Co-writer/director John Huston’s compulsively watchable, realistically staged classic 1950 film noir heist movie is a trail-blazing thriller with the criminal scam it focuses on invigoratingly portrayed as an inside tale from the crooks’ angle. W R Burnett’s source novel story is about a group of men planning and executing a jewel robbery.
It was nominated for four Oscars, though won none, but it did win the Golden Lion at the Venice Film Festival, the 1951 BAFTA Best Film and three Golden Globes. Enjoyable and special in its own right, it is also memorable in instigating the crime thriller sub-genre of caper films, notably the 1955 French film classic Rififi.
Sterling Hayden is the main star, but Sam Jaffe gives a rousing performance in his Best Supporting Actor Oscar-nominated role as the aged crime boss Erwin ‘Doc’ Riedenschneider, who’s released from jail after seven years.
He wastes no time and immediately sets about to mastermind a final farewell jewel heist with the help (or maybe, it turns out, hindrance) of bookie Cobby (Marc Lawrence), high-profile lawyer Alonzo Emmerich (Louis Calhern) and three gang members he recruits. But a fatal mix of bad luck and double-crosses starts to cause the best laid plans to go awry.
This Mob trio are safecracker Louie Ciavelli (Anthony Caruso), hunchbacked diner owner Gus Minissi (James Whitmore) and gunman Dix Handley (Sterling Hayden). Also among the splendid cast, Jean Hagen plays Doll Conovan who is in love with Dix, and the then unknown Marilyn Monroe has a minor but memorable role as Calhern’s gangster’s moll, Angela Phinlay.
Also in the cast are Brad Dexter, John McIntire, Teresa Celli, Dorothy Tree, Barry Kelley, John Maxwell, James Seay, Don Haggerty and Helene Stanley.
The Asphalt Jungle is tough toned for its day, helping to keep it current and modern. It was well received and is now accepted, indeed hailed as a classic, but it only barely scraped through as a box-office success, taking just over $1 million in the US and Canada and about the same overseas, resulting in a profit of just $40,000. Whew!
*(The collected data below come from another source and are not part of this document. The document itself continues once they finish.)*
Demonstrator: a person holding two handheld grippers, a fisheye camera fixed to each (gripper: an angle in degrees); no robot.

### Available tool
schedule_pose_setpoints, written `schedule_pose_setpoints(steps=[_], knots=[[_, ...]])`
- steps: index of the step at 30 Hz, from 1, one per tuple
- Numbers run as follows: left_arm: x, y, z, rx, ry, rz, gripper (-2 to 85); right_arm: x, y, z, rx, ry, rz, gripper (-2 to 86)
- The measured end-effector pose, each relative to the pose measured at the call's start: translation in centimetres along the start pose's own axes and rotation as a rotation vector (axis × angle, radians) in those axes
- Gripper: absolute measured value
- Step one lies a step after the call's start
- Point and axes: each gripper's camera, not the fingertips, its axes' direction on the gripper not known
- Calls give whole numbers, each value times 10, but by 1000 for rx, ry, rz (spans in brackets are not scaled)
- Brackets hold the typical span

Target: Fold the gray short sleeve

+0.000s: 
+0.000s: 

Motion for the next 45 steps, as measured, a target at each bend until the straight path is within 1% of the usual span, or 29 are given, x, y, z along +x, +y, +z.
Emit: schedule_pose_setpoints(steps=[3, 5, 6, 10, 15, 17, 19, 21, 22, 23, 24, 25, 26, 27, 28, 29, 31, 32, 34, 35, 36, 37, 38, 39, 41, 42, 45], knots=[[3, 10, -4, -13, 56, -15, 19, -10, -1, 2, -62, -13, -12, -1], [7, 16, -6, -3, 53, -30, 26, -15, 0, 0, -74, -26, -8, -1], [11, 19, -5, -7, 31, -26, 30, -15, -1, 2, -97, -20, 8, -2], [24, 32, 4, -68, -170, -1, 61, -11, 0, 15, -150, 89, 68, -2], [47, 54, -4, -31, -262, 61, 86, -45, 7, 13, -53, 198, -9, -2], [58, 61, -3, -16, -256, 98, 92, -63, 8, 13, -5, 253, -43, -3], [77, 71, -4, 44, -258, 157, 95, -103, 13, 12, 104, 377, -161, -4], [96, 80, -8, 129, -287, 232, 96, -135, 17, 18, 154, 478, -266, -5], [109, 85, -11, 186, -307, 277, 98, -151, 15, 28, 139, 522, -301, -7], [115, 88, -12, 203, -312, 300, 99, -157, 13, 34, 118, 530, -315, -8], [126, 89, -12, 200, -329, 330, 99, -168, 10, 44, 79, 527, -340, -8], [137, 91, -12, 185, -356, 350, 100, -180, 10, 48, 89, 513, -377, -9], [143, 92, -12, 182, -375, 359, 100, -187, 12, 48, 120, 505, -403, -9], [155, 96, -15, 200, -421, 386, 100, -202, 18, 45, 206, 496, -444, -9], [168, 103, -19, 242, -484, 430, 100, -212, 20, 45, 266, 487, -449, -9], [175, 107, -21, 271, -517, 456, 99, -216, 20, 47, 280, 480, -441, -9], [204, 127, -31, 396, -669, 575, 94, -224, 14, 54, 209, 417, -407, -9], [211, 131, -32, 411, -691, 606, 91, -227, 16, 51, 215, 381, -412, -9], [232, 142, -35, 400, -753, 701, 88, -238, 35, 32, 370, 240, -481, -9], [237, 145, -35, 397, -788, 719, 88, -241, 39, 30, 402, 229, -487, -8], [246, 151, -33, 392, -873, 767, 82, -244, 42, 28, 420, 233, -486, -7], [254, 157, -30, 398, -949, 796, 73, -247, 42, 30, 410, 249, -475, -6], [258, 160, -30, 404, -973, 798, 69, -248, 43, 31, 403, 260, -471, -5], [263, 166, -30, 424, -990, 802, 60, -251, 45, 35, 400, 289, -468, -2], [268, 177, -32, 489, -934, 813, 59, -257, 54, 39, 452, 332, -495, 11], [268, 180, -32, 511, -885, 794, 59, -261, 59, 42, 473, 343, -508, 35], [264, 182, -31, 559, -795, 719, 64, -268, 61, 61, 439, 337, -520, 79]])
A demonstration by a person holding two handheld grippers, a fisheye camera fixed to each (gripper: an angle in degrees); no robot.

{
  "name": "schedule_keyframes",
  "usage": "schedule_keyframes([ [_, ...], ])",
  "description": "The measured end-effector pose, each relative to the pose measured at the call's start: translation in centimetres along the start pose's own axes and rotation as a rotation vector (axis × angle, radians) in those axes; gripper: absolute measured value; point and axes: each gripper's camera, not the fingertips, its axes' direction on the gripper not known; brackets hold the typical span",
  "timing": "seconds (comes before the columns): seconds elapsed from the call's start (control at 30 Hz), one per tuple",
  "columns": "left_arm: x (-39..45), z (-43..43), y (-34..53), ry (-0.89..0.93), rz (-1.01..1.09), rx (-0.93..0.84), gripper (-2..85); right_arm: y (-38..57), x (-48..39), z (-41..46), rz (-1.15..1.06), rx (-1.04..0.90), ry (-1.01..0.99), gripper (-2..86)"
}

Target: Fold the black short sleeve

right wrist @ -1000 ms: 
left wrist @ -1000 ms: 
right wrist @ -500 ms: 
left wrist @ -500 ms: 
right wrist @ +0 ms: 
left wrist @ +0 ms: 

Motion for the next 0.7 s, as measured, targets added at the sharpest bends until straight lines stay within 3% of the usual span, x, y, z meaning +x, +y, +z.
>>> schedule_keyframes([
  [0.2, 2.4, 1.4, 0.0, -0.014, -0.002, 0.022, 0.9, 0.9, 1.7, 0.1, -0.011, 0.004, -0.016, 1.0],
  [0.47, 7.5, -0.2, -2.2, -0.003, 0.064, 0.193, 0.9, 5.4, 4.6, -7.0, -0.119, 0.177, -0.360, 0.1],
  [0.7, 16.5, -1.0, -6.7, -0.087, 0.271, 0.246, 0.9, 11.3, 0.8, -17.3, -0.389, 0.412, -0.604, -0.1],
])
The MGM studio bosses and the American official film censors disliked it, but in the end neither interfered significantly with the script.
W R Burnett’s novel, adapted here by Huston and Ben Maddow, was eventually used three more times in various adaptations by MGM, who obviously eventually realised the value of it. All of them had different slants. One was the Western The Badlanders (1958), one was the Egypt jewel treasures heist caper Cairo (1963), and one was the Seventies blaxploitation movie Cool Breeze (1972)
The influential and prolific Burnett contributed continuity and dialogue to the 1932 Scarface, the source novel for High Sierra (1941), the screenplay for This Gun For Hire (1942) and for The Great Escape (1963). Huston had worked with Burnett to adapt his High Sierra novel.